Mortgage Stress

FinanceMortgage & Debt

  • Author Wayne Calvert
  • Published January 17, 2009
  • Word count 385

More people with home loans are finding it harder to meet the repayments compared to last year, a report has found.

"Just over half of the respondents acknowledged that their monthly mortgage repayments were more than 30 per cent of their gross household income," the annual Australian mortgage report from financial advisory firm Deloitte said."Of that group, more than 50 per cent were stretched or at their maximum repayment limit," the report said."This has increased only marginally from the 2007 survey.

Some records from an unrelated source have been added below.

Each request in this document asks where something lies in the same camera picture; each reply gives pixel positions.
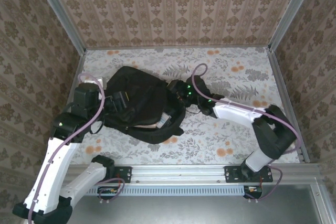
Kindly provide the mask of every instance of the black mounting bracket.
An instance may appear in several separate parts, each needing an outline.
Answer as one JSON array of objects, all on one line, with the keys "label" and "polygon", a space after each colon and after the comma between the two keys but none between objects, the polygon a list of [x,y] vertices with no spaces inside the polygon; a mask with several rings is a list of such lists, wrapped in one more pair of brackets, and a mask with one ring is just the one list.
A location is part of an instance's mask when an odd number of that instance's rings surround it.
[{"label": "black mounting bracket", "polygon": [[[113,178],[122,178],[125,180],[125,184],[129,184],[132,178],[132,167],[131,166],[115,166]],[[119,181],[111,181],[109,183],[116,184],[115,186],[100,186],[97,188],[98,193],[102,194],[115,194],[119,188]],[[110,200],[113,198],[111,196],[101,196],[103,200]]]},{"label": "black mounting bracket", "polygon": [[240,165],[229,165],[224,167],[225,181],[227,183],[259,183],[273,182],[272,171],[269,167],[264,166],[259,172],[255,173],[253,177],[247,179],[241,172]]}]

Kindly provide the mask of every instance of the black cable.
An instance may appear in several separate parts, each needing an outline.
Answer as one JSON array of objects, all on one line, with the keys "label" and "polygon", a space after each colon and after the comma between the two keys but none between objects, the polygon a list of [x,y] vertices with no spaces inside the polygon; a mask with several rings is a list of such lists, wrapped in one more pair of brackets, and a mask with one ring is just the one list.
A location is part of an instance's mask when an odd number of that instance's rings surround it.
[{"label": "black cable", "polygon": [[191,114],[197,115],[197,114],[199,114],[201,111],[198,111],[197,113],[194,113],[194,112],[191,112],[191,111],[189,111],[189,110],[186,109],[186,112],[189,112],[189,113],[191,113]]},{"label": "black cable", "polygon": [[91,134],[91,135],[95,135],[95,134],[97,134],[98,132],[100,132],[100,130],[103,128],[104,124],[105,124],[105,115],[103,114],[103,118],[102,118],[102,120],[101,120],[101,125],[100,125],[99,129],[98,129],[96,132],[94,132],[94,133],[93,133],[92,130],[90,129],[90,134]]}]

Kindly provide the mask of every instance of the metal frame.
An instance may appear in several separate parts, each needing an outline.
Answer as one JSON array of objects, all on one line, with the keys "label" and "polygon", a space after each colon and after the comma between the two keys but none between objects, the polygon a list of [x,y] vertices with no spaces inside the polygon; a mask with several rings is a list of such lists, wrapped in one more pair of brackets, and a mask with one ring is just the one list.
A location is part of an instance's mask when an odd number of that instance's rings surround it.
[{"label": "metal frame", "polygon": [[[268,50],[267,55],[268,55],[269,63],[272,67],[274,79],[275,79],[275,82],[276,82],[277,87],[278,87],[278,91],[279,91],[279,94],[280,94],[280,98],[281,98],[281,101],[282,101],[282,104],[283,104],[283,107],[284,107],[286,117],[288,118],[289,122],[293,125],[293,127],[296,129],[296,131],[299,133],[299,136],[302,139],[299,124],[298,124],[298,121],[296,120],[294,109],[293,109],[293,106],[290,102],[289,95],[288,95],[286,85],[285,85],[285,82],[284,82],[282,74],[281,74],[281,70],[280,70],[275,52]],[[310,159],[309,159],[307,149],[306,149],[304,143],[302,143],[301,151],[302,151],[303,161],[306,162],[306,163],[309,163]]]},{"label": "metal frame", "polygon": [[54,10],[57,18],[61,22],[63,28],[67,32],[69,38],[71,39],[74,47],[78,51],[80,56],[83,56],[85,53],[85,46],[80,38],[75,25],[73,24],[72,20],[69,18],[66,10],[63,8],[62,3],[60,0],[47,0],[49,5]]},{"label": "metal frame", "polygon": [[283,36],[285,35],[290,23],[293,21],[296,13],[302,5],[303,0],[290,0],[287,9],[282,16],[278,27],[274,31],[274,34],[269,42],[271,51],[275,49],[280,44]]},{"label": "metal frame", "polygon": [[[259,183],[226,183],[224,166],[220,165],[131,165],[131,185],[139,186],[232,186],[232,185],[258,185]],[[312,185],[322,184],[322,175],[317,164],[273,164],[284,173],[282,185]],[[81,174],[87,165],[70,165],[64,183],[67,184]],[[272,170],[274,182],[279,179],[280,173]]]},{"label": "metal frame", "polygon": [[84,67],[84,62],[85,62],[85,54],[80,56],[79,61],[78,61],[78,65],[77,65],[77,69],[76,69],[76,73],[75,73],[75,77],[72,81],[72,85],[69,91],[69,96],[68,96],[68,101],[67,104],[72,102],[73,98],[74,98],[74,92],[75,92],[75,88],[78,86],[78,79],[77,76],[82,73],[83,71],[83,67]]},{"label": "metal frame", "polygon": [[[131,183],[127,184],[125,188],[155,190],[156,188],[189,186],[192,188],[211,189],[216,187],[217,189],[225,189],[232,186],[258,185],[258,183],[226,183],[224,166],[227,165],[133,165]],[[273,164],[273,166],[280,168],[283,172],[282,185],[310,185],[322,223],[335,223],[335,212],[323,184],[323,177],[320,174],[318,164]],[[86,168],[86,165],[70,165],[64,184],[75,179]],[[274,182],[265,184],[274,185],[279,179],[279,175],[278,171],[273,170]],[[101,186],[112,185],[115,184],[106,183]],[[90,191],[87,195],[93,196],[96,194]],[[132,195],[141,196],[143,193],[133,193]]]},{"label": "metal frame", "polygon": [[184,48],[248,48],[248,47],[268,47],[267,44],[256,44],[256,45],[178,45],[178,46],[140,46],[140,47],[96,47],[87,50],[97,51],[97,50],[129,50],[129,49],[184,49]]}]

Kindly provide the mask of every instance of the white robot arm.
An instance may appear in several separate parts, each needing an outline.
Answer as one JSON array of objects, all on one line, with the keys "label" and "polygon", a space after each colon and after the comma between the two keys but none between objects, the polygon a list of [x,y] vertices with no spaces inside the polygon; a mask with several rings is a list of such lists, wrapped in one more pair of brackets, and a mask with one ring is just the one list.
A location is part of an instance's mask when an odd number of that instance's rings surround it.
[{"label": "white robot arm", "polygon": [[[214,106],[214,113],[219,119],[227,119],[245,127],[253,129],[253,122],[256,118],[260,118],[262,115],[251,110],[241,109],[230,105],[230,100],[227,98],[221,99],[228,104],[216,103]],[[261,111],[266,111],[264,108],[256,108]],[[253,171],[260,171],[265,165],[269,164],[272,158],[268,157],[260,148],[252,152],[252,154],[246,159],[246,165]]]},{"label": "white robot arm", "polygon": [[32,220],[35,224],[66,224],[72,209],[87,191],[96,183],[113,177],[114,161],[98,155],[82,174],[70,184],[62,187],[70,161],[84,135],[90,131],[88,127],[57,152],[39,188],[38,199],[34,200],[41,177],[52,154],[65,139],[96,114],[100,103],[98,94],[98,86],[92,83],[81,83],[75,89],[71,112],[63,111],[54,119],[46,157],[37,180],[28,197],[14,207],[13,214],[28,219],[29,210],[34,202]]}]

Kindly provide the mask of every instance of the floor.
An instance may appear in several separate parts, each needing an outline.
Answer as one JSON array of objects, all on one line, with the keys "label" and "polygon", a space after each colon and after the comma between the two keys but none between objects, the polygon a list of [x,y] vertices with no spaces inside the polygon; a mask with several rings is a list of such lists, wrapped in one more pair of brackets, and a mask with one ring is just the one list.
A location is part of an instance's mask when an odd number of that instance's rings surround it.
[{"label": "floor", "polygon": [[83,197],[68,224],[322,224],[310,186],[279,186],[265,201],[242,196]]},{"label": "floor", "polygon": [[[167,81],[186,80],[200,63],[209,66],[203,77],[211,92],[247,105],[282,108],[266,48],[94,50],[86,52],[83,72],[109,80],[120,67],[133,66]],[[196,107],[188,110],[198,112]],[[257,147],[253,130],[201,113],[187,113],[181,128],[182,136],[151,145],[104,127],[97,135],[86,135],[72,164],[88,164],[98,154],[118,165],[239,164]],[[292,153],[276,162],[299,159]]]}]

"Of the 1480 respondents to Deloitte's survey, 65 per cent with repayments worth more than 40 per cent of their gross household income were stretched or at their maximum limit."Older and/or higher income earners are not as comfortable as they were last year," Deloitte Actuaries and Consultants banking partner James Hickey said.

In the last decade, house prices in Australia had risen to almost nine times the average income.This had left borrowers at significant risk when interest rates rose sharply and house prices remained constant or fell.The risk could be mitigated by the greater availability of land supply, the use of employment continuation insurance, shared equity mortgages or salary-adjusted mortgages.

The Deloitte report said total outstanding mortgage lending across Australia continued to grow annually at around 10 per cent despite volatile economic conditions.Settlements however, were subdued, down more than 20 per cent to less than $20 billion a month since September 2007."There is no doubt that the global economic conditions have impacted on both the availability of mortgage funding and consumer sentiment in relation to mortgage settlements," Mr Hickey said

."However, the ability of our major banks to actively lend in the market, together with the various government and Reserve Bank of Australia actions to support stimulus, is likely to put a resilient floor under the housing market for the year ahead."The report said demand for housing continued to be fueled by population growth - projected at around 1.5 per cent per anumn - and a shortfall in property supply relative to demand.But the ongoing volatility of the cost of funding, and the exposure of Australian lenders to wholesale funding as a result of limited local deposits, would continue to place pressure on the mortgage rates that the banks could offer.

Slowing economic growth and rising unemployment could also have an adverse impact upon lending.